— What is expected —
From the entries that follow, report every line in which "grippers" occurs.

— Data for this exercise —
────────────────────

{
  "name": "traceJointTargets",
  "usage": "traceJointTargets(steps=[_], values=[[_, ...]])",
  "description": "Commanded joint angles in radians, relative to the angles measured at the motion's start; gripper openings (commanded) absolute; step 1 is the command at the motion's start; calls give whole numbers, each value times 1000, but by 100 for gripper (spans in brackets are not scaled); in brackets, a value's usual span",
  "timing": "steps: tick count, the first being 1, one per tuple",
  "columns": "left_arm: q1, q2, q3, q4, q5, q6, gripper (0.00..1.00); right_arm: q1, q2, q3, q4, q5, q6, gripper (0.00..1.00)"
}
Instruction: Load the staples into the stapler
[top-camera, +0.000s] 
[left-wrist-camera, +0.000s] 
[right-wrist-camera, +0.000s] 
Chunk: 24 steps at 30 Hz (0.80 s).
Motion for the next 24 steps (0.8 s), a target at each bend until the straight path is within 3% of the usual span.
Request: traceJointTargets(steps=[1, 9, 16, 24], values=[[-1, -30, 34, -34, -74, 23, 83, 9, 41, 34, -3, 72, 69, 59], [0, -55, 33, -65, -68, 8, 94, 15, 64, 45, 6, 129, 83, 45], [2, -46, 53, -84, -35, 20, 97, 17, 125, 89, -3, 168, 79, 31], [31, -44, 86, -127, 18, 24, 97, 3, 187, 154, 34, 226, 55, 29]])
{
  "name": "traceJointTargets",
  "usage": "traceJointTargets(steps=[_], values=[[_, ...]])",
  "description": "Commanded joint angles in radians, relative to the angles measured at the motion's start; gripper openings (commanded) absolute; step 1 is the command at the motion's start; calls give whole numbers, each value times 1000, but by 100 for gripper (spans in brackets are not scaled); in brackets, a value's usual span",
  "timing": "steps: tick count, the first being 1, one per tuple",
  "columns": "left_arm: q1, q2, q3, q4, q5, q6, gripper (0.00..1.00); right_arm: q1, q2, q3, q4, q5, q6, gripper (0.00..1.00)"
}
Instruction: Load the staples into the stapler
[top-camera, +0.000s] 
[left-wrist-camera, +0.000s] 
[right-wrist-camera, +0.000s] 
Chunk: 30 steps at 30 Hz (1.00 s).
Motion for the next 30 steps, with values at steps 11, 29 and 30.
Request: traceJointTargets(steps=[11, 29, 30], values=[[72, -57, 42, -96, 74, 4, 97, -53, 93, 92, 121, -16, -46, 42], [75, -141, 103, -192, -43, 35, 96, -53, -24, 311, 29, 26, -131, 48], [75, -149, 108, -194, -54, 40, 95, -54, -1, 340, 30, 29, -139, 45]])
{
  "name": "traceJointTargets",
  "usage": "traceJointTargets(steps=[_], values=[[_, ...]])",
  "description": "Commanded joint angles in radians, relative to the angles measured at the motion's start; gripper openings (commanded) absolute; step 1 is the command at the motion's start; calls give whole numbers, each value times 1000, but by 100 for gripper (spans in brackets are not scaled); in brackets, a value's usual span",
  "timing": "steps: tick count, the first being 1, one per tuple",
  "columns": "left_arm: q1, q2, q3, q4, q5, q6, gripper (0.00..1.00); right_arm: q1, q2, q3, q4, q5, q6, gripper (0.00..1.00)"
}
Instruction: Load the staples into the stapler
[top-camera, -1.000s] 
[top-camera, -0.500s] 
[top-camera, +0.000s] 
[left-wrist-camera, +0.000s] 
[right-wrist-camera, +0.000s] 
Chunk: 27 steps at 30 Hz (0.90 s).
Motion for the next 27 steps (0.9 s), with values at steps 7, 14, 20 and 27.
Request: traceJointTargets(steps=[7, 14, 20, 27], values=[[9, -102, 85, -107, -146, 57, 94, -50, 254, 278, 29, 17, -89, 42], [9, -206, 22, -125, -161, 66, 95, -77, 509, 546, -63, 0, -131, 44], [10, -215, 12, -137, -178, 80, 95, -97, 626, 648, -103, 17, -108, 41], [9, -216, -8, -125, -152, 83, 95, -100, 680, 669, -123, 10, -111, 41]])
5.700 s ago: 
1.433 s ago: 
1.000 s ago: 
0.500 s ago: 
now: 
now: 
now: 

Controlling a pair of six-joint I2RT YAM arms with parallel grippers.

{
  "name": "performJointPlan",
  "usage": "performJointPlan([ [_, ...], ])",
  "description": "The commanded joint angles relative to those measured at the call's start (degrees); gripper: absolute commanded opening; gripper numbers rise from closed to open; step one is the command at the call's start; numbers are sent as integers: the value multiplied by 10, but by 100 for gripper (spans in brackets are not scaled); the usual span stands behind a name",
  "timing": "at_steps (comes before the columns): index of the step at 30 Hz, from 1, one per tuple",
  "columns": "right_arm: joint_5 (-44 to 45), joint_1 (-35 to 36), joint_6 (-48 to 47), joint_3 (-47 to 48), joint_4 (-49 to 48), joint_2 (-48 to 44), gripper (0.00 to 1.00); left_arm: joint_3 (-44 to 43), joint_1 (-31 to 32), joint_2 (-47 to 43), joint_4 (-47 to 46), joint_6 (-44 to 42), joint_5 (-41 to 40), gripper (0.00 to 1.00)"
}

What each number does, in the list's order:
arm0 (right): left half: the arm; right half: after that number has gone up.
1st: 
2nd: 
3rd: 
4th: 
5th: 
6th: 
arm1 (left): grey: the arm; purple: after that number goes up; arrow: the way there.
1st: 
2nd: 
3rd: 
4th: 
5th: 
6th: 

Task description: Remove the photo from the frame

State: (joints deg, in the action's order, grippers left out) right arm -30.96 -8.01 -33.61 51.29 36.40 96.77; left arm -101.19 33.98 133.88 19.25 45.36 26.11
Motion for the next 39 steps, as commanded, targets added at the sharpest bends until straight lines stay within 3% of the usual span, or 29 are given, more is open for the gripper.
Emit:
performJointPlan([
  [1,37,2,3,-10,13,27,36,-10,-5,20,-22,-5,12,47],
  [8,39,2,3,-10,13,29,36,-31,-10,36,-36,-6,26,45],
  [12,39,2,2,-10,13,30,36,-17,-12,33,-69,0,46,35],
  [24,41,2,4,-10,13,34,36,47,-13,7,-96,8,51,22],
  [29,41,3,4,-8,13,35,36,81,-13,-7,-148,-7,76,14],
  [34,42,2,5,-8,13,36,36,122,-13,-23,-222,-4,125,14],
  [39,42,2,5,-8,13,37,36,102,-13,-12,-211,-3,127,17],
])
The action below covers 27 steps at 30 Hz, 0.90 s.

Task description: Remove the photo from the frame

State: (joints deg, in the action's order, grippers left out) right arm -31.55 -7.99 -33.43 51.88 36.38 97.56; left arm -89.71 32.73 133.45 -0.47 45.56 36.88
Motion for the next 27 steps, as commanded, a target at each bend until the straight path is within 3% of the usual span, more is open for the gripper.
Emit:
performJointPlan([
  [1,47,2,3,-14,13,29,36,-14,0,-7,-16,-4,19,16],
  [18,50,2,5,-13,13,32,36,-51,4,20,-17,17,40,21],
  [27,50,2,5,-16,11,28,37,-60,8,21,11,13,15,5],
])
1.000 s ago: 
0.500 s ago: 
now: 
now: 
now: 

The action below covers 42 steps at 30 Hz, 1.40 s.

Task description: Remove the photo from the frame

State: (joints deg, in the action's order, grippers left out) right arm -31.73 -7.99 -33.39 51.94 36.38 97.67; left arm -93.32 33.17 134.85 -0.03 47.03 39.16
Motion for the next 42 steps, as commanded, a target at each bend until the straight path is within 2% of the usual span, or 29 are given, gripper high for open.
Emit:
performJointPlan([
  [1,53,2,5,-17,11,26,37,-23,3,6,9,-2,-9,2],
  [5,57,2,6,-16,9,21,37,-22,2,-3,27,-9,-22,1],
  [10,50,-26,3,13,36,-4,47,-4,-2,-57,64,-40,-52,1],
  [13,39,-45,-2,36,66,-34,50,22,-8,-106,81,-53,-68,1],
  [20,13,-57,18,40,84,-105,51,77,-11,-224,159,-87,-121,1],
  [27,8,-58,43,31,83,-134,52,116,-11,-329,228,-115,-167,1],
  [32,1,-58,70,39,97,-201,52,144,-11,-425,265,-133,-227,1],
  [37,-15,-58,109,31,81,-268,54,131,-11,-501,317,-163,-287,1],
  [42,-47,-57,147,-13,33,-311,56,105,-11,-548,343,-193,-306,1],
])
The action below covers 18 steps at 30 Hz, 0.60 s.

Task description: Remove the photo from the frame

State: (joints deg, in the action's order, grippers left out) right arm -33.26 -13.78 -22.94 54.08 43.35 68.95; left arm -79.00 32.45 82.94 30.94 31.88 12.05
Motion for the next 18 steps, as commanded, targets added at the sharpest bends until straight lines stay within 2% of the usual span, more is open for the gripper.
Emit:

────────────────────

— Solution to this problem —
Controlling a pair of six-joint I2RT YAM arms with parallel grippers.
State: (joints deg, in the action's order, grippers left out) right arm -30.96 -8.01 -33.61 51.29 36.40 96.77; left arm -101.19 33.98 133.88 19.25 45.36 26.11
State: (joints deg, in the action's order, grippers left out) right arm -31.55 -7.99 -33.43 51.88 36.38 97.56; left arm -89.71 32.73 133.45 -0.47 45.56 36.88
State: (joints deg, in the action's order, grippers left out) right arm -31.73 -7.99 -33.39 51.94 36.38 97.67; left arm -93.32 33.17 134.85 -0.03 47.03 39.16
State: (joints deg, in the action's order, grippers left out) right arm -33.26 -13.78 -22.94 54.08 43.35 68.95; left arm -79.00 32.45 82.94 30.94 31.88 12.05

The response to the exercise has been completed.